A recent New York Times article titled: "Godiva Rides in a New Direction" points to how difficult it is for luxury brands to strike the right tone as they reposition for a new economic reality.
Rather than campaigning itself as an "alternative to mass-market candy brands" or discussing that it represents good value as a luxury brand, Godiva decided to take another tack. Why is Godiva a brand to buy during tough times? Well, we all need a few little indulgences, don't we? And we're all thinking gift buying and gift giving as the holiday season looms, so what better choice than a golden box of Godiva chocolates?

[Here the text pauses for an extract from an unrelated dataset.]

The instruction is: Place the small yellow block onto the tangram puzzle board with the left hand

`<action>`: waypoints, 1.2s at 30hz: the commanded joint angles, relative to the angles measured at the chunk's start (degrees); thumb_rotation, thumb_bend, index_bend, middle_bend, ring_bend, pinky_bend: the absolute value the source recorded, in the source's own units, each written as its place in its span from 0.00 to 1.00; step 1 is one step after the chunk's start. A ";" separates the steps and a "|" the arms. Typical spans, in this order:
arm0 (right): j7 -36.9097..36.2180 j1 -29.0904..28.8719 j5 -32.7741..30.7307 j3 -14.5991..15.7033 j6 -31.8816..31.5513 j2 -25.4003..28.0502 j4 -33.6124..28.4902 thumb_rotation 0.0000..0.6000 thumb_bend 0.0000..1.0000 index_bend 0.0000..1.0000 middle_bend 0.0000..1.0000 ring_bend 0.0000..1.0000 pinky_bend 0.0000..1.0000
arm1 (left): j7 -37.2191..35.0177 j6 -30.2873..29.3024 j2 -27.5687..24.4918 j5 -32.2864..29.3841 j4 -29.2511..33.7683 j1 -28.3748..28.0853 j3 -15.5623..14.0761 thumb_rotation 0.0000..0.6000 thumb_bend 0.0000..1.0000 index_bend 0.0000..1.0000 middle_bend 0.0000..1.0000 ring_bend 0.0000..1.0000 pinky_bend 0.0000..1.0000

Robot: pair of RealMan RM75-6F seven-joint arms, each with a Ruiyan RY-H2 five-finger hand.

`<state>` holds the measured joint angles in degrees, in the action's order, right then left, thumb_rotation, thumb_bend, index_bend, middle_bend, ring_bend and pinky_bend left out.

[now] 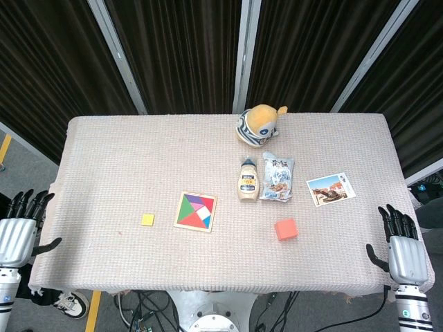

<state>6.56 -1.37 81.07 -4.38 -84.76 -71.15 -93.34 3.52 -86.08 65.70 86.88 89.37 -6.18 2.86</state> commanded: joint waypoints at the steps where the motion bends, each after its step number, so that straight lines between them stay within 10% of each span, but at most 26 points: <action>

Godiva has launched a new campaign with an estimated budget of $3.5-$4 million. The theme? "The golden moment."
According to Godiva CMO and Senior VP for global brand development, Lauri Kien Kotcher, the campaign will be three-pronged in its goals:
- Reconnect consumers to Godiva's Belgian chocolate heritage. The words "Belgium 1926" will replace the word "chocolatier" under the brand name.
- Remind consumers about what Ms. Kotcher refers to as "the chocolate deliciousness" of Godiva with camera shots of luscious candies, some half-eaten.
- Touch the emotions of consumers. The joys of giving, receiving and eating chocolates from the gold box evoke a "golden moment". Ms. Kotcher: "the golden moment" is to "become the new brand essence" of Godiva.
Pointing out that a lovely golden box of Godiva chocolates make a lovely gift for as little as $15-$25 seems to be a good move during recessionary times. The company has also introduced a lower priced line dubbed "Godiva Gems", featuring packages of smaller chocolates, individually wrapped to encourage sharing.
At $4.99-$9.99 per package, distribution has been expanded beyond Godiva's own stores to include newsstands, duty-free shops and in a first for the brand, supermarkets like Publix, Safeway and Wegman's. Perhaps wisely, Godiva Gems will not be featured in the new marketing campaign. It will be promoted with in-store advertising and signage.
According to ad agency director David Lipman, whose agency created the new campaign, "while the ads may be filled with socialites" with British accents–Lady Godiva was British, after all–the message is that "anybody could share these (happy) moments."
"It's aspirational," Mr. Lipman says, "aspirational in being happy, being elated, being exuberant."
The new Godiva campaign roll-out is timed for the holiday season–a key time in the upscale chocolate business, needless to say.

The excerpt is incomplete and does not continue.